Fab.com Inc. Chief Executive Officer Jason Goldberg speaks during an interview in New York, on April 1, 2013.

Fab.com Inc., the e-commerce startup valued at about $1 billion, signaled that job cuts may be coming as the company revamps its approach to selling goods and strives to turn a profit.

As of tomorrow, the company will complete a shift to an inventory-based system, Chief Executive Officer Jason Goldberg said in an e-mailed memo to employees. Fab had been relying on so-called flash sales, where a limited amount of merchandise is sold in bursts. The New York-based company also is rolling out a new website and mobile application by November, he said.
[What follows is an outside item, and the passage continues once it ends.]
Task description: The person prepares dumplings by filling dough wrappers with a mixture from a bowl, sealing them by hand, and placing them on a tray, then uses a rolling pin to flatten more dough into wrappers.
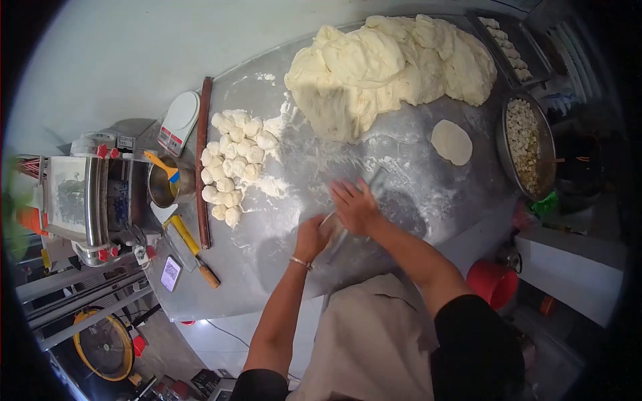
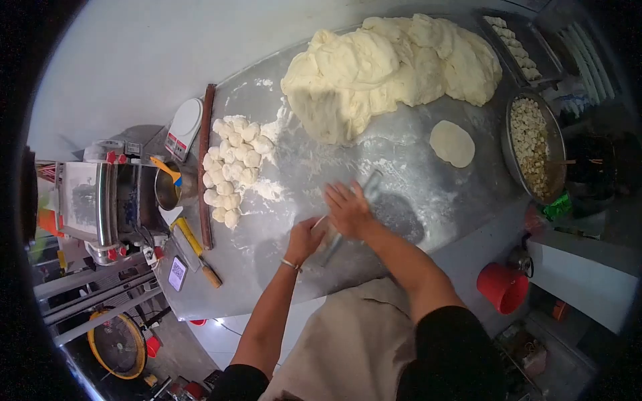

“Our processes are changing, along with our investments in technology that may impact the number of people required to perform various tasks,” Goldberg said in the memo, which directed employees to a detailed letter about the company’s strategy. “At the same time, we are accelerating our path to profitability, with a commitment to get Fab profitable on our current financing by continuously optimizing our cost structure.”

The shake-up follows a move in July to eliminate 100 Fab employees in Berlin. The company also shifted 30 workers from the German office to New York, part of an effort to streamline operations. Fab said last month that no additional job cuts were in the works.

‘Concrete Answers’

“I know that this transition has a caused a lot of our team members to feel uncertainty about how we will be structured going forward,” Goldberg said in the memo. “I promise that we will have concrete answers for everyone in terms of how these changes will affect you in the next few days.”

The two-year-old startup, which rose to prominence with its quirky home goods, art and jewelry, raised $150 million in June from investors such as China’s Tencent Holdings Ltd. The deal valued the retailer at about $1 billion. Additional funding rounds in July and August brought the total amount raised to at least $325 million.

As it grew, Fab struggled with selling its highly curated merchandise on a global scale. Earlier this year, the company shifted from a flash-sale site to an “online lifestyle shop.”

Flash sales, which require shoppers to buy goods in a short amount of time, were hard to operate en masse, Goldberg said in a memo when the Berlin shake-up was announced.

“Running a flash-sales website is very different than running a global store,” he said. “When we were a flash sales website we essentially launched a new store every day. We all worked the long hours and we all felt like there was always more work to do than we could possibly handle.”